Qualcosa si spezza nel teatro dei sogni
La più fitta foresta polacca, a est, nasconde un segreto, o meglio un villaggio che nessuno conosce e non risulta nelle mappe, Kreskol, un piccolo insediamento ebraico rimasto fuori dal tempo, immutabile; i suoi abitanti parlano yiddish e sono ignari della Shoah, come della Guerra Fredda: non hanno Internet, non sanno cosa sia un motore di ricerca, sono privi di tutti i comfort delle più moderne tecnologie, ma vivono in un’oasi di pace, o quasi. Lo shtetl perduto (443 pagine, 19 euro) di Max Gross, pubblicato dalle edizioni e/o, tradotto da Silvia Montis, prende un posto immaginario e celato agli occhi della Storia, dal tramonto dello zarismo a quello dell’Urss, e ne fa un teatro dei sogni. Un idillio – costruito sui riti della tradizione, risparmiato dagli orrori del ventesimo secolo – spezzato però da una bega coniugale.
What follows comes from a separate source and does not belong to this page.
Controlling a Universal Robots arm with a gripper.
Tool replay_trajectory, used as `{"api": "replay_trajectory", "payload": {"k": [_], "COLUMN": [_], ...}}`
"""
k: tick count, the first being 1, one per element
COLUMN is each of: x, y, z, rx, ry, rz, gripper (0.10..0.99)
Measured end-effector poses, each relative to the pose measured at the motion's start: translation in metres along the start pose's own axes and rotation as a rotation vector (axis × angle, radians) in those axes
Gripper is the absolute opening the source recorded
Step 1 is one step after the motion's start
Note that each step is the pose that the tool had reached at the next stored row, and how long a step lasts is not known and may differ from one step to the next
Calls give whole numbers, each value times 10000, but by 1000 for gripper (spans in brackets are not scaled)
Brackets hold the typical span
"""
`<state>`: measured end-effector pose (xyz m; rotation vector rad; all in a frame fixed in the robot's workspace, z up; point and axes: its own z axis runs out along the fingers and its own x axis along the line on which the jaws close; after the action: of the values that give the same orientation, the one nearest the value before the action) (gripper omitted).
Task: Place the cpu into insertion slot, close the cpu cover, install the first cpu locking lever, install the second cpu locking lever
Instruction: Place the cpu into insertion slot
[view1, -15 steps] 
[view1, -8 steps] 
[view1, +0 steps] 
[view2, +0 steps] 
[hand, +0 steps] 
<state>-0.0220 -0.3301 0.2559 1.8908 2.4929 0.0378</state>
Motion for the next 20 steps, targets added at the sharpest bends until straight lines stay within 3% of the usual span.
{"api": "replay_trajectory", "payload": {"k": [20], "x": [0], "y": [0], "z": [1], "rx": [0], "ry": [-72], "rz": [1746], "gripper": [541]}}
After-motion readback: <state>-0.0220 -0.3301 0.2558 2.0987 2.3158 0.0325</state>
Un luogo che ripiomba nel mondo perché una donna si separa dal marito, lo lascia e fugge laddove nessuno si era mai spinto, da oltre un secolo, nella Polonia dei giorni nostri.
Un amore, naturalmente
Sulle tracce di Pesha Lindauer, questo il nome della donna, finirà Yankel Lewinkopf, un orfano insignificante, tutt’altro che un buon partito, aiuto fornaio a Kreskol, incaricato dai rabbini di riportarla indietro. I due si ritroveranno nella stanza di un bordello di Varsavia, dove lei (ribattezzata Teresa) è alle prime armi, ma abbastanza disincantata, e lui si presenta vergine. I due parleranno, senza consumare alcun amplesso, ma inizieranno a frequentarsi.
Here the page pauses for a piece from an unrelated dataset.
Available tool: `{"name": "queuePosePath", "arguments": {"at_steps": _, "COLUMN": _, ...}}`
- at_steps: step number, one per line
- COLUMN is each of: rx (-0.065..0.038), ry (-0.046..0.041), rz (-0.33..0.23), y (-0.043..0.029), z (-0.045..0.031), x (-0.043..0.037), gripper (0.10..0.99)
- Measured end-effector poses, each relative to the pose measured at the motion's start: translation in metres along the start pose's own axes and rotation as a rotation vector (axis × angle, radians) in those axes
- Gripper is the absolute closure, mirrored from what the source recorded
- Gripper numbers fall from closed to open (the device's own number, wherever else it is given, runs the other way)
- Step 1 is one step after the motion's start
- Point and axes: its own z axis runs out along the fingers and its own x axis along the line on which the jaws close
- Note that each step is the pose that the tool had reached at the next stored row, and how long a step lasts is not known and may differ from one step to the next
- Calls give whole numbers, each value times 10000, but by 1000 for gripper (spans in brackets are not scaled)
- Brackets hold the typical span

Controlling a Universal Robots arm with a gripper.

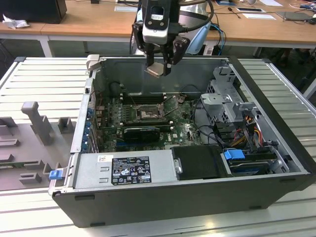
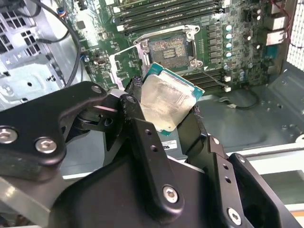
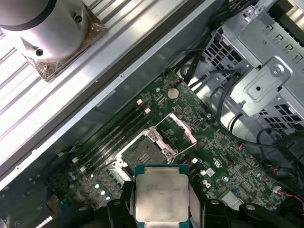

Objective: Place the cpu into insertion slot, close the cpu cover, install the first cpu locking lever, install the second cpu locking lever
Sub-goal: 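Place the cpu into insertion slot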

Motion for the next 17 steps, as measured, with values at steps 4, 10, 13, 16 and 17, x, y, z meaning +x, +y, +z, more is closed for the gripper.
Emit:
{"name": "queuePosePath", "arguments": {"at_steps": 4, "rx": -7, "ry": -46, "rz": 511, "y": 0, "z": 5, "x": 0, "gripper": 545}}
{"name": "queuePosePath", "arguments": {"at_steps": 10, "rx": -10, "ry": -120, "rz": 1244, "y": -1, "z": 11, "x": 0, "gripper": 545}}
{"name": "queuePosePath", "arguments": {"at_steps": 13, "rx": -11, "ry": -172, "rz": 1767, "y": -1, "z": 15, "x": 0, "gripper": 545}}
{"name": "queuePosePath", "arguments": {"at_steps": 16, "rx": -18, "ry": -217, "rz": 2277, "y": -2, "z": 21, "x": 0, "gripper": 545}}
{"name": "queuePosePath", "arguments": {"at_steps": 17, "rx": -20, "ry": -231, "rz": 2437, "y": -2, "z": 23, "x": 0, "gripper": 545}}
Yankel si innamorò di Pesha all’istante nel modo in cui solo i più giovani possono amare: all’istante, e in modo incondizionato e implacabile.
Passa il tempo, non l’antisemitismo
Tra dolore e risate c’è una sterzata ulteriore d’inventiva, oltre che sulla storia d’amore, anche sull’impatto della modernità nelle nostre vite, come si evince da quello invasivo, con tanto di lusinghe del turismo e delle tecnologie e di una potenziale ricchezza, con cui dovrà fare i conti lo stesso villaggio rimasto indietro nel tempo, ma non più sconosciuto: a Kreskol andrà in scena un duello fra cambiamento e conservazione, senza dimenticare una profonda riflessione sull’identità e sul tempo, su discriminazioni e antisemitismo; accadrà dopo che Yankel Lewinkopf (il primo a scoprire l’atroce destino di milioni di ebrei del Vecchio continente) tornerà a casa a bordo di un elicottero del governo polacco, e i suoi compaesani penseranno all’arrivo del… Messia. Il doppio finale di questa versione aggiornata di certe favole yiddish è tutt’altro che scontato, Max Gross lo costruisce con grazia e originalità, ma concedendo poco o nulla alle aspettative del lettore.